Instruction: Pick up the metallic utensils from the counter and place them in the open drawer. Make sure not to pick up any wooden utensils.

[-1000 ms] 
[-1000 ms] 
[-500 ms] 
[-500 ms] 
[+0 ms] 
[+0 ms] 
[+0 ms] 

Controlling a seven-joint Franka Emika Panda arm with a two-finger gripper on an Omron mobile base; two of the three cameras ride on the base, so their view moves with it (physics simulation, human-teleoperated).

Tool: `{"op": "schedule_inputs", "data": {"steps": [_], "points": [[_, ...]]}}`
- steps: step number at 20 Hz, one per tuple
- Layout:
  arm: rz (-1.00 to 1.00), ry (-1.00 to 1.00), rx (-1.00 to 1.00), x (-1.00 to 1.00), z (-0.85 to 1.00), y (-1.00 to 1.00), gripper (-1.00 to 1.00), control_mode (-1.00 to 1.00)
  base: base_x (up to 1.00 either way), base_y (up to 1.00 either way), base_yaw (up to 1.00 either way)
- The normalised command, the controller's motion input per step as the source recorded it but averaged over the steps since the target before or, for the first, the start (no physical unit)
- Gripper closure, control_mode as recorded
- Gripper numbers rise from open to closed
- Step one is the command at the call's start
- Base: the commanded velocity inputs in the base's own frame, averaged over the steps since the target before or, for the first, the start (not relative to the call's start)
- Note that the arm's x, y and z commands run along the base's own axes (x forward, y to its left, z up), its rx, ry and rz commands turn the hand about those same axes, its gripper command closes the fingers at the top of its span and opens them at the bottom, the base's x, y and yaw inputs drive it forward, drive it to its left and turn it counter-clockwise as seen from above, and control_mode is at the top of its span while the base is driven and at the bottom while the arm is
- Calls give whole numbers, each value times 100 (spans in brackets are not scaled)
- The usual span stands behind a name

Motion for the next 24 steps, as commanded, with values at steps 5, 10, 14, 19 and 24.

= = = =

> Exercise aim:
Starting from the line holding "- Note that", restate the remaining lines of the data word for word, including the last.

> Final answer:
- Note that the arm's x, y and z commands run along the base's own axes (x forward, y to its left, z up), its rx, ry and rz commands turn the hand about those same axes, its gripper command closes the fingers at the top of its span and opens them at the bottom, the base's x, y and yaw inputs drive it forward, drive it to its left and turn it counter-clockwise as seen from above, and control_mode is at the top of its span while the base is driven and at the bottom while the arm is
- Calls give whole numbers, each value times 100 (spans in brackets are not scaled)
- The usual span stands behind a name

Motion for the next 24 steps, as commanded, with values at steps 5, 10, 14, 19 and 24.

No additional answer is needed.